I love me some old science-fiction, but sometimes there’s a little bit of the ol’ “Missed the mark” when predicting things far in the future.

For example, in 1990’s “Phule’s Company”, a book set so far in the future that mankind covers all of observable space…

“The Port-A-Brain computer system was designed to be the ultimate in pocket computers. Its main strength was that it enabled the user to tap into nearly any database or library in the settled worlds, place an order with most business above a one-store retail level, or communicate directly with or leave messages for any business which utilized any form of computerized telecommunications, all without so much as plugging into a wall outlet or tapping into a phone line. What’s more the unit, complete with folding screen, was no larger than a paperback book. In short, it was a triumph of high-tech microcircuitry.

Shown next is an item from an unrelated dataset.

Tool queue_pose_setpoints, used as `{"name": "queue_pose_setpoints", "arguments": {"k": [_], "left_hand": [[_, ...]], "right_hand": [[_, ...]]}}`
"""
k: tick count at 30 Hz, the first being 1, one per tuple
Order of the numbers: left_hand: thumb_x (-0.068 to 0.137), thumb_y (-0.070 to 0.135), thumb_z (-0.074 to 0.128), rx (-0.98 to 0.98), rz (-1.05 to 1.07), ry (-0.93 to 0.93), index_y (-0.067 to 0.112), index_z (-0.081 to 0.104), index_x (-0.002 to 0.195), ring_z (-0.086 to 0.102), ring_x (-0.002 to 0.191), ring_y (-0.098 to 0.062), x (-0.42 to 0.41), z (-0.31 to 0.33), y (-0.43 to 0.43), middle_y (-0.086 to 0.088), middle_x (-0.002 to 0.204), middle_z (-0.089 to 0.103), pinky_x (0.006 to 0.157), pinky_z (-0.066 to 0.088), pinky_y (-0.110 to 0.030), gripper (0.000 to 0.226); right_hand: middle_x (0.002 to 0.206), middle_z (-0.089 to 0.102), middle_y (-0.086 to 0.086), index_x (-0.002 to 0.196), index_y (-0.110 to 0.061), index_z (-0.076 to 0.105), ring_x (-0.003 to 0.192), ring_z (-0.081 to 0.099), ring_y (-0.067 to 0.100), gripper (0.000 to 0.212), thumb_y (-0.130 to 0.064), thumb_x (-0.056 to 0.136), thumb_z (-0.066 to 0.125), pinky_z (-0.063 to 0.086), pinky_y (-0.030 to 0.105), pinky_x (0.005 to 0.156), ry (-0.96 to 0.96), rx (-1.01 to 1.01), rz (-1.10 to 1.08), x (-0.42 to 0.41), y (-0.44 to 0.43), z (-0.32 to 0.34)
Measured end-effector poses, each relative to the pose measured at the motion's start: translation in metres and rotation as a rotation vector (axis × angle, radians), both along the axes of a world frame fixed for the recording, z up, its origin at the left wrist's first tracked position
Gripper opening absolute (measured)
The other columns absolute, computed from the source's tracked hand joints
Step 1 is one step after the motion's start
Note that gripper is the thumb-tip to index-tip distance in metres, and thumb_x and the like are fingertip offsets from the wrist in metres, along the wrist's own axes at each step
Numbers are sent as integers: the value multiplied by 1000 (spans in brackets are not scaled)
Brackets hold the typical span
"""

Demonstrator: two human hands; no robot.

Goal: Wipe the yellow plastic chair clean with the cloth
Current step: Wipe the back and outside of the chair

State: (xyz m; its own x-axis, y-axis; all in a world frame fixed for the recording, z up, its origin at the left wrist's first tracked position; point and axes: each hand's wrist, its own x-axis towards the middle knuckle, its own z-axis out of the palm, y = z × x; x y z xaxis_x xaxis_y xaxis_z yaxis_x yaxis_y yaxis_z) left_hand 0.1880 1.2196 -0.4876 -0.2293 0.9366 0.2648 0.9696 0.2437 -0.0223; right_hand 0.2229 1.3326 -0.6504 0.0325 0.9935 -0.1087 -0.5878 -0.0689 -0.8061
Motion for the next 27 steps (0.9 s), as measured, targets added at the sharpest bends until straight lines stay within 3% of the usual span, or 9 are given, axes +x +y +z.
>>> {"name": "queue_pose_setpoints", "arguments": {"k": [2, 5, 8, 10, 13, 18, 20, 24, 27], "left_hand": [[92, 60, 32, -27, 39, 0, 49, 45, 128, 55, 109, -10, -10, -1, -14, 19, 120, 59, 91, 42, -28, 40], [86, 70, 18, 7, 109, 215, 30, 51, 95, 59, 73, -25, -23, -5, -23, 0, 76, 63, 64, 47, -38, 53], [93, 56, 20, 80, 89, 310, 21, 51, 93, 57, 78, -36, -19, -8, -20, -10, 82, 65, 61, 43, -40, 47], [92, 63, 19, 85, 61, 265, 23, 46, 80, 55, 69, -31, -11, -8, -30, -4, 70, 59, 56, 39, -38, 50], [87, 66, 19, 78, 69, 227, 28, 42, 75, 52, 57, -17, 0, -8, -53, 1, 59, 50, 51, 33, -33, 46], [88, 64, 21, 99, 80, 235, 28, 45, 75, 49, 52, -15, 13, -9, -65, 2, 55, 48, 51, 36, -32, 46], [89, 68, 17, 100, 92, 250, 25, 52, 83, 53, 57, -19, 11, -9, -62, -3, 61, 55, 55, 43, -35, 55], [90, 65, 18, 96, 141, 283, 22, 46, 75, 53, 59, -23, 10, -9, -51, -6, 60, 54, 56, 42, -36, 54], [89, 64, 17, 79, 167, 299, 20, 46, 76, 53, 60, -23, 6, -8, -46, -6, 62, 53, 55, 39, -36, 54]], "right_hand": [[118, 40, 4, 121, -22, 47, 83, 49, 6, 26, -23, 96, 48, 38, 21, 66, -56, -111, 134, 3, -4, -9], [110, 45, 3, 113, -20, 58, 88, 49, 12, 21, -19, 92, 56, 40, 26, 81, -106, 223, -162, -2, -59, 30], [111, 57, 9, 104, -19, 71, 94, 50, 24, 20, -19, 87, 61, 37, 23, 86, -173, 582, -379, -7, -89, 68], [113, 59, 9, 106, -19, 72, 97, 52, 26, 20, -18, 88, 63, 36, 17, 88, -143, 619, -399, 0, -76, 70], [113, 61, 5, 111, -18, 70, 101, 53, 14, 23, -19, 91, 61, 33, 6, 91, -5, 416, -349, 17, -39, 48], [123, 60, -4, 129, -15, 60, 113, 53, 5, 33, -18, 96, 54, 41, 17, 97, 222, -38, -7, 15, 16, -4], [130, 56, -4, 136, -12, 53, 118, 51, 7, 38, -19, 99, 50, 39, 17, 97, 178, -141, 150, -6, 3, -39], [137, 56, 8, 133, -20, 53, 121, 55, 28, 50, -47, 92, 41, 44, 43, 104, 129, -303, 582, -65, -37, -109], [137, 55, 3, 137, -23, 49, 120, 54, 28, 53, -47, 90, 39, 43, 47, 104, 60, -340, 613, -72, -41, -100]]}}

… but there was a small problem. Each unit cost as much as a small corporation, placing it well out of the financial reach of the individual and all but the most extravagant conglomerate executive officers; and even those who could afford one usually contented themselves to use the cheaper modes of data access, particularly since their job positions were lofty enought to allow them to delegate such menial tasks such as research and communications to lower echelon staffers. As such, there were fewer than a dozen Port-A-Brain units in actual use in the entire galaxy. ”

Mmm, expensive.

Potater Traffic

February 8th, 2010

I put up Google Analytics on Friday, and now I have Weekend Potater Data to look at.

It’s pretty grim. 17 people, all weekend. It would almost be more effective for me to hand-deliver the SIZZLIN’ HOT POTATER CONTENT, perhaps via snail-mail.

The one saving grace is that 89% of the traffic is “Direct” – so the people who do come to the site know the name. potater.com is just so darn memorable. Good domain name. Potater potater potater.

Unrelatedly, me and Kristen finally handed 9-7’s ass to it, 3-coins-and-all. Take THAT, vile level. Now it’s just gathering the star coins in World 8 and one last Star Road level and we are done-and-done, entirely co-op.

Super Mario Bros Wii 9-7

February 6th, 2010

This is the most hateful level I have ever encountered in any Mario game.

Monkeypatch

February 2nd, 2010

The alternative name for monkeypatching is hilarious.

Live’r Than You’ll Ever Be

January 29th, 2010

This Kleptones CD is fantabulous, if a bit old. Seriously, download it. DO IT NOW.